Barely a few hours after the Organisation of Petroleum Exporting Countries, OPEC, had released its June Monthly Oil Market Report, MOMR, the prices of crudes bounced back to an average of $75 per barrel in the global market.

Specifically, the prices of Brent, OPEC basket and WTI rose to $74.05, $74 and $69.19 per barrel, from $73, $72 and $68 per barrel respectively.

Meanwhile, in the MOMR obtained by The Daily, www.thedaily-ng.com, OPEC disclosed that, “The OPEC Reference Basket (ORB) value declined in May, dropping by $8.31/b, or 9.9%, to stand at $75.82/b. All ORB component values declined alongside their respective crude oil benchmarks, which largely offset a rise in most official selling prices in all regions.

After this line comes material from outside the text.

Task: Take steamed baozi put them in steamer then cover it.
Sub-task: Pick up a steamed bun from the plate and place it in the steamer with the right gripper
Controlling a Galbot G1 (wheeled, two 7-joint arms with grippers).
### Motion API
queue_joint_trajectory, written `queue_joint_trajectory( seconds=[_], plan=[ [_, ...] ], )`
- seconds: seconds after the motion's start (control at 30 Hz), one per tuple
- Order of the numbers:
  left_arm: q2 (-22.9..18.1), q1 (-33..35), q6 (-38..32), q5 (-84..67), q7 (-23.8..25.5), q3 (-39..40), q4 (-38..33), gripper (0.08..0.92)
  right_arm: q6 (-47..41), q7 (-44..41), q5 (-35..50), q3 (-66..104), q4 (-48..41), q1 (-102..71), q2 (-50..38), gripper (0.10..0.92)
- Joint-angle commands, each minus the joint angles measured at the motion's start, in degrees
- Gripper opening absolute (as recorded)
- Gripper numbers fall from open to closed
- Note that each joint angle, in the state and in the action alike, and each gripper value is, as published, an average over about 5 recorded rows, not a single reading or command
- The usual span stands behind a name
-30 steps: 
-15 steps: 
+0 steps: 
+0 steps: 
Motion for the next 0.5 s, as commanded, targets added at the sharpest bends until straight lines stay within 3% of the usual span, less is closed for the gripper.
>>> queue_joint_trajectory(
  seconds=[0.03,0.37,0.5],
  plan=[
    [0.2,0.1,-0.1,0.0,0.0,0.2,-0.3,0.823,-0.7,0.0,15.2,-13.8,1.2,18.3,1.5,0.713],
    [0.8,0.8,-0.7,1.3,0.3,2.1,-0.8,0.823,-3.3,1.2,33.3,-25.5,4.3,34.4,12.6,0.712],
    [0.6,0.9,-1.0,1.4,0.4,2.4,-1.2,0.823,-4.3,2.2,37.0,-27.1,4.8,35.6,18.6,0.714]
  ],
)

Crude oil futures prices extended their losses in May experiencing a heavy selloff. Market sentiment weakened due to renewed worries about an economic slowdown and re-emerging US banking sector concerns. Investor sentiment also came under additional pressure after the US Federal Reserve increased its key interest rate again. Selloffs from hedge funds and other money managers cut net long positions by about 120 mb, fueling the price decline. On a monthly average, the ICE Brent front-month contract fell by $7.67, or 9.2%, to stand at $75.69/b in May. The NYMEX WTI front-month contract fell by $7.82, or 9.8%, to an average of $71.62/b.

“DME Oman crude oil futures prices fell m-o-m by $8.70, or 10.4%, to settle at $74.78/b. Hedge funds and other money managers heavily cut their bullish positions in May after they were net buyers the previous month. This fueled price volatility and contributed to a drop in futures prices. Money managers turned bearish on the outlook for crude oil prices and rushed to close long positions that had been built in April, amid weakness in the broader financial market and uncertainty about the US debt ceiling talks, with a deal agreed in early June, and subdued Chinese economic data that weighed on investor sentiment.

“Over the month, money managers cut their futures and options net long positions by 23,245 lots, between the weeks of 2 and 30 May, or 7.9% of the total net long positions. The front end of major futures contracts ICE Brent, NYMEX WTI and DME Oman weakened in May compared with April, signalling a deteriorating economic and oil demand outlook.”